EXERCISE AIM:
Omit the images, then repeat the listing exactly.

DATA:
*-*-*
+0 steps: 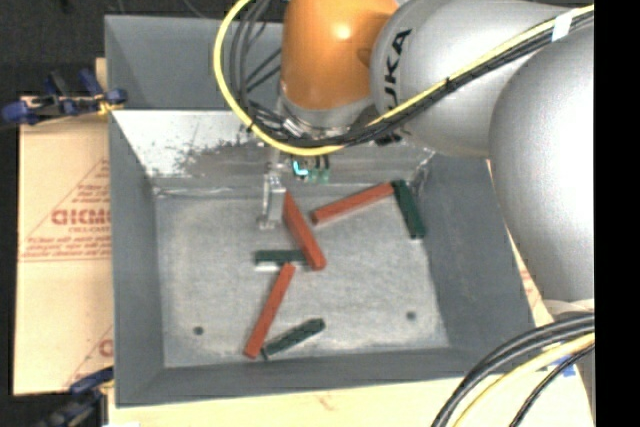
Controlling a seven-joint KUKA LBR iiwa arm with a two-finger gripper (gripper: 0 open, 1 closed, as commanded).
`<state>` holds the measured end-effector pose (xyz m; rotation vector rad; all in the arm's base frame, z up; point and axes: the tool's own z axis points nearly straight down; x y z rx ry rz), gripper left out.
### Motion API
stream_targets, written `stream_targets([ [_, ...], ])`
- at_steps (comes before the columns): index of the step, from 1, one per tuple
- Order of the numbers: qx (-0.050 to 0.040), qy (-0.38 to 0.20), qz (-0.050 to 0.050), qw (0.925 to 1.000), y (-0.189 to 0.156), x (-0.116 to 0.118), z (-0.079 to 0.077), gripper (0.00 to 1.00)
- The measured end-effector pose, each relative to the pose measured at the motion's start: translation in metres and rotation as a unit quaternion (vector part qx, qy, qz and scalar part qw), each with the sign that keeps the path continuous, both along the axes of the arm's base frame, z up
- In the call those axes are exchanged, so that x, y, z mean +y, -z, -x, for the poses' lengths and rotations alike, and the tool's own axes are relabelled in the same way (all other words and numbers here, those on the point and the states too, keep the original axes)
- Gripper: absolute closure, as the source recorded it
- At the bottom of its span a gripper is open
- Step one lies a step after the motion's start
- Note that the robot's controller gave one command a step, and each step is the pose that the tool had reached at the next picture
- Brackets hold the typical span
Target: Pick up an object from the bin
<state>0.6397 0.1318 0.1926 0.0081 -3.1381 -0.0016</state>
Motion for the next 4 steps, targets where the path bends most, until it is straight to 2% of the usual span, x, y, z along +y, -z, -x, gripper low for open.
stream_targets([
  [1, -0.0017, -0.179, 0.001, 0.9839, 0.1017, -0.0528, 0.0435, 0.00],
  [2, -0.0032, -0.177, 0.000, 0.9841, 0.1003, -0.0513, 0.0426, 1.00],
  [3, -0.0031, -0.177, -0.001, 0.9842, 0.1003, -0.0511, 0.0427, 0.00],
  [4, -0.0029, -0.176, -0.001, 0.9844, 0.1004, -0.0513, 0.0427, 1.00],
])
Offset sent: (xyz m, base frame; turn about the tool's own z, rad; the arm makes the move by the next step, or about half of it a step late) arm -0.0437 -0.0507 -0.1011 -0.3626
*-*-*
ANSWER TO THIS TASK:
+0 steps: 
Controlling a seven-joint KUKA LBR iiwa arm with a two-finger gripper (gripper: 0 open, 1 closed, as commanded).
`<state>` holds the measured end-effector pose (xyz m; rotation vector rad; all in the arm's base frame, z up; point and axes: the tool's own z axis points nearly straight down; x y z rx ry rz), gripper left out.
### Motion API
stream_targets, written `stream_targets([ [_, ...], ])`
- at_steps (comes before the columns): index of the step, from 1, one per tuple
- Order of the numbers: qx (-0.050 to 0.040), qy (-0.38 to 0.20), qz (-0.050 to 0.050), qw (0.925 to 1.000), y (-0.189 to 0.156), x (-0.116 to 0.118), z (-0.079 to 0.077), gripper (0.00 to 1.00)
- The measured end-effector pose, each relative to the pose measured at the motion's start: translation in metres and rotation as a unit quaternion (vector part qx, qy, qz and scalar part qw), each with the sign that keeps the path continuous, both along the axes of the arm's base frame, z up
- In the call those axes are exchanged, so that x, y, z mean +y, -z, -x, for the poses' lengths and rotations alike, and the tool's own axes are relabelled in the same way (all other words and numbers here, those on the point and the states too, keep the original axes)
- Gripper: absolute closure, as the source recorded it
- At the bottom of its span a gripper is open
- Step one lies a step after the motion's start
- Note that the robot's controller gave one command a step, and each step is the pose that the tool had reached at the next picture
- Brackets hold the typical span
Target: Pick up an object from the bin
<state>0.6397 0.1318 0.1926 0.0081 -3.1381 -0.0016</state>
Motion for the next 4 steps, targets where the path bends most, until it is straight to 2% of the usual span, x, y, z along +y, -z, -x, gripper low for open.
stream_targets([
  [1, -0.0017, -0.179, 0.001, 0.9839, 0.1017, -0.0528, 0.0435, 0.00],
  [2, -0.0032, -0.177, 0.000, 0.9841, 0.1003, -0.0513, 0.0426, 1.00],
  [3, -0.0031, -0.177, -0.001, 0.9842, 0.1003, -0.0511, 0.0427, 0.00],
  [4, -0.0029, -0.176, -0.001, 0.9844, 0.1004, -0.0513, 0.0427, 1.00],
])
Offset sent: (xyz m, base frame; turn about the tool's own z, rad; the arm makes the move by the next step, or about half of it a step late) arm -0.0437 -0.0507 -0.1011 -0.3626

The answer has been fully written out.